**** INFORMATION PROVIDED

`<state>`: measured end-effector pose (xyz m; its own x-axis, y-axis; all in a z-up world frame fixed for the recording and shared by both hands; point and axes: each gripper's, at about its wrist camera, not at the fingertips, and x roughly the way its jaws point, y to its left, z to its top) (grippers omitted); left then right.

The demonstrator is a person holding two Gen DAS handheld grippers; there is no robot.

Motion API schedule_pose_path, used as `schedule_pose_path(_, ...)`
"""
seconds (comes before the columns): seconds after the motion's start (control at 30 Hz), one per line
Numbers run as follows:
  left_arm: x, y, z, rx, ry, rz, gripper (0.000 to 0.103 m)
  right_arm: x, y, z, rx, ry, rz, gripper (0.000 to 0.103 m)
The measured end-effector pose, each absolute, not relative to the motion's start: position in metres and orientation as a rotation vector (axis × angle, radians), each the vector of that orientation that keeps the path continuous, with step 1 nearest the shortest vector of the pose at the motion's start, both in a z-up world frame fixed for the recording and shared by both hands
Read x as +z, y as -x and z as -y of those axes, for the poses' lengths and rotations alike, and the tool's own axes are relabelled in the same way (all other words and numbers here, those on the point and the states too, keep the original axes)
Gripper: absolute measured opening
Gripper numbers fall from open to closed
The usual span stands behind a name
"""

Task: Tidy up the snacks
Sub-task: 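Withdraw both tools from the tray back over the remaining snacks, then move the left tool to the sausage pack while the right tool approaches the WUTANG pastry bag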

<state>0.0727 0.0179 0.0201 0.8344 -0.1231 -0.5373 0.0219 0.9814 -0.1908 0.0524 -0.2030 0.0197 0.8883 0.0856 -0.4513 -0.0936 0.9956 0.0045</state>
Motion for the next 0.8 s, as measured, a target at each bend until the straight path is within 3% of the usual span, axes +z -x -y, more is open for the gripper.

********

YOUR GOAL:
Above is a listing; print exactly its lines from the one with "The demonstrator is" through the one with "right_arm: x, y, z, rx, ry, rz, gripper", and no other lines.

RESPONSE TO THE EXERCISE:
The demonstrator is a person holding two Gen DAS handheld grippers; there is no robot.

Motion API schedule_pose_path, used as `schedule_pose_path(_, ...)`
"""
seconds (comes before the columns): seconds after the motion's start (control at 30 Hz), one per line
Numbers run as follows:
  left_arm: x, y, z, rx, ry, rz, gripper (0.000 to 0.103 m)
  right_arm: x, y, z, rx, ry, rz, gripper (0.000 to 0.103 m)

Nothing remains to be done for this exercise.